BEGIN Task input

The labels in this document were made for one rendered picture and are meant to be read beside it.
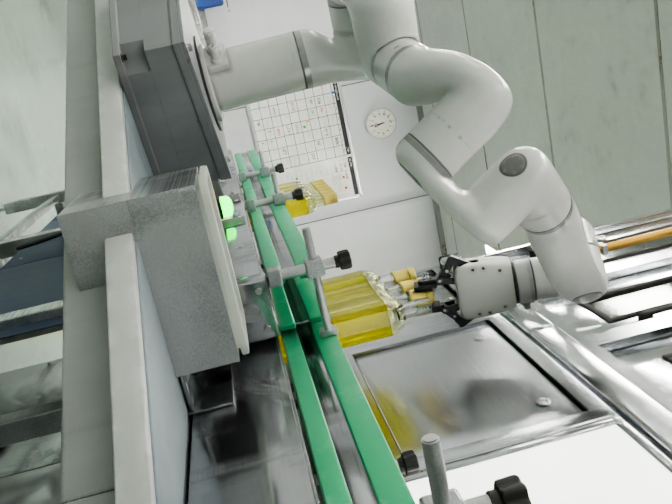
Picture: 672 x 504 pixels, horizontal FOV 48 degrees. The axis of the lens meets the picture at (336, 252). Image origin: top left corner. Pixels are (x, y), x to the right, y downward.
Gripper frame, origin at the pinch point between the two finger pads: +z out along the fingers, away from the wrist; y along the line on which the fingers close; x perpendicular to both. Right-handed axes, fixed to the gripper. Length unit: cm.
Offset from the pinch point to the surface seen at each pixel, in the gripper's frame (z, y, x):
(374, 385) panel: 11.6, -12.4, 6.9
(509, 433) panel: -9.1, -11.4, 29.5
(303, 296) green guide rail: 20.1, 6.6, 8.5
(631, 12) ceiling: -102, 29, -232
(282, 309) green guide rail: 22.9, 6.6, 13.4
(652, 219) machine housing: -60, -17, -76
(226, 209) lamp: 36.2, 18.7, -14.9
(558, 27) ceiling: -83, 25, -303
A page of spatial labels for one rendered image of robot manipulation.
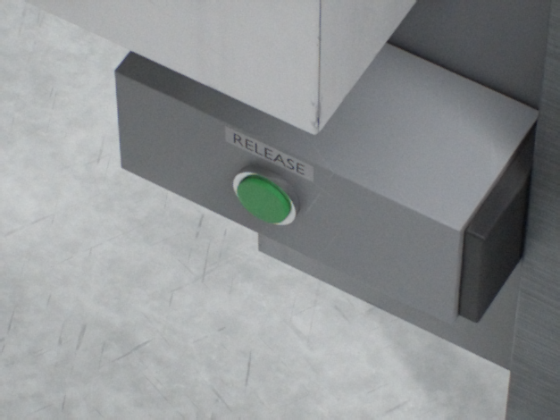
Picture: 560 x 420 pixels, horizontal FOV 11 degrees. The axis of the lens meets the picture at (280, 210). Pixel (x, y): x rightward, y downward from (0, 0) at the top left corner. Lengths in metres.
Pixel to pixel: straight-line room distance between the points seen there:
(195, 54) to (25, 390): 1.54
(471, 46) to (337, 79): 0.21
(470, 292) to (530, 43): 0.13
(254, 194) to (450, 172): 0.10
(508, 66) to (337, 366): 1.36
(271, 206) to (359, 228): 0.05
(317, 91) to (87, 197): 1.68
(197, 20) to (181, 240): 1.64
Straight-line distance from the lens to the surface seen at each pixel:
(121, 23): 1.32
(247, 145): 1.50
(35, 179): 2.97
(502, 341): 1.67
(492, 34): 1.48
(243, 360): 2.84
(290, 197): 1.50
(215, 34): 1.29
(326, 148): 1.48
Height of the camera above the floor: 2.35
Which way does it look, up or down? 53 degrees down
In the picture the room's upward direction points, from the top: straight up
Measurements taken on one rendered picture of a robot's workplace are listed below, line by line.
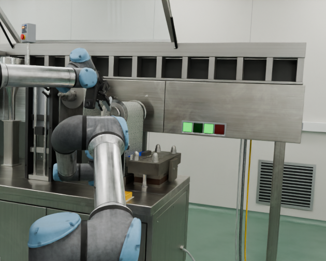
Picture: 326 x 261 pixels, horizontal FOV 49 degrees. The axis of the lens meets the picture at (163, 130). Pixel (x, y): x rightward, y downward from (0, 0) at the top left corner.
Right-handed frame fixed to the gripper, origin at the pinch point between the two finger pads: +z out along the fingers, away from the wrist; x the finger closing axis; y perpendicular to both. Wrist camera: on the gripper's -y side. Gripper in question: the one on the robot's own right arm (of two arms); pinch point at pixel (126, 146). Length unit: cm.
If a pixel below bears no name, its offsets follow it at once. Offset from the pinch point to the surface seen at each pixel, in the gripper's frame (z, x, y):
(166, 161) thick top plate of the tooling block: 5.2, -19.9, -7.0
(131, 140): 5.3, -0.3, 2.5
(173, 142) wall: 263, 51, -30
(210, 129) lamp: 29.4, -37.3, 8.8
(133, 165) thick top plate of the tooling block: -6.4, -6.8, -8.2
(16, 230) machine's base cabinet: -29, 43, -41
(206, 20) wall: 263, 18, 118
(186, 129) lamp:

END Task input

> [Assignment] Leave every picture out and output the records exactly.

> [Output of the task]
The labels in this document were made for one rendered picture and are meant to be read beside it.
Picture: 672 x 504 pixels, horizontal FOV 48 degrees. The axis of the lens meets the picture at (336, 252). Image origin: top left corner. Pixels are (x, y), x to the right, y downward.
Gripper frame, origin at the pinch point between the two finger pads: +z out along the fingers, away from the wrist; y along the line on which the fingers close; x perpendicular to both. Right-handed axes, fixed to the gripper. Length unit: cm.
Offset from the pinch point to the surface seen at each pixel, in the gripper's frame (z, y, x):
(374, 385) panel: 11.6, -12.4, 6.9
(509, 433) panel: -9.1, -11.4, 29.5
(303, 296) green guide rail: 20.1, 6.6, 8.5
(631, 12) ceiling: -102, 29, -232
(282, 309) green guide rail: 22.9, 6.6, 13.4
(652, 219) machine housing: -60, -17, -76
(226, 209) lamp: 36.2, 18.7, -14.9
(558, 27) ceiling: -83, 25, -303
A page of spatial labels for one rendered image of robot manipulation.
Picture: 560 x 420 pixels, horizontal FOV 11 degrees. The axis of the lens meets the picture at (280, 210). Pixel (x, y): x rightward, y downward from (0, 0) at the top left corner. Lengths in metres.
Pixel to pixel: straight-line room distance between the points seen there:
(195, 54) to (25, 390): 1.54
(471, 46) to (337, 79): 0.21
(470, 292) to (530, 43): 0.13
(254, 194) to (450, 172): 0.10
(508, 66) to (337, 366): 1.36
(271, 206) to (359, 228): 0.05
(317, 91) to (87, 197): 1.68
(197, 20) to (181, 240): 1.64
Straight-line distance from the lens to the surface seen at each pixel:
(121, 23): 1.32
(247, 145): 1.50
(35, 179): 2.97
(502, 341): 1.67
(492, 34): 1.48
(243, 360): 2.84
(290, 197): 1.50
(215, 34): 1.29
(326, 148): 1.48
Height of the camera above the floor: 2.35
Which way does it look, up or down? 53 degrees down
In the picture the room's upward direction points, from the top: straight up
Measurements taken on one rendered picture of a robot's workplace are listed below, line by line.
Picture: 326 x 261 pixels, horizontal FOV 49 degrees. The axis of the lens meets the picture at (163, 130). Pixel (x, y): x rightward, y downward from (0, 0) at the top left corner.
Right-handed frame fixed to the gripper, origin at the pinch point between the two finger pads: +z out along the fingers, away from the wrist; x the finger closing axis; y perpendicular to both. Wrist camera: on the gripper's -y side. Gripper in question: the one on the robot's own right arm (of two arms); pinch point at pixel (126, 146). Length unit: cm.
If a pixel below bears no name, its offsets follow it at once. Offset from the pinch point to the surface seen at each pixel, in the gripper's frame (z, x, y):
(166, 161) thick top plate of the tooling block: 5.2, -19.9, -7.0
(131, 140): 5.3, -0.3, 2.5
(173, 142) wall: 263, 51, -30
(210, 129) lamp: 29.4, -37.3, 8.8
(133, 165) thick top plate of the tooling block: -6.4, -6.8, -8.2
(16, 230) machine's base cabinet: -29, 43, -41
(206, 20) wall: 263, 18, 118
(186, 129) lamp:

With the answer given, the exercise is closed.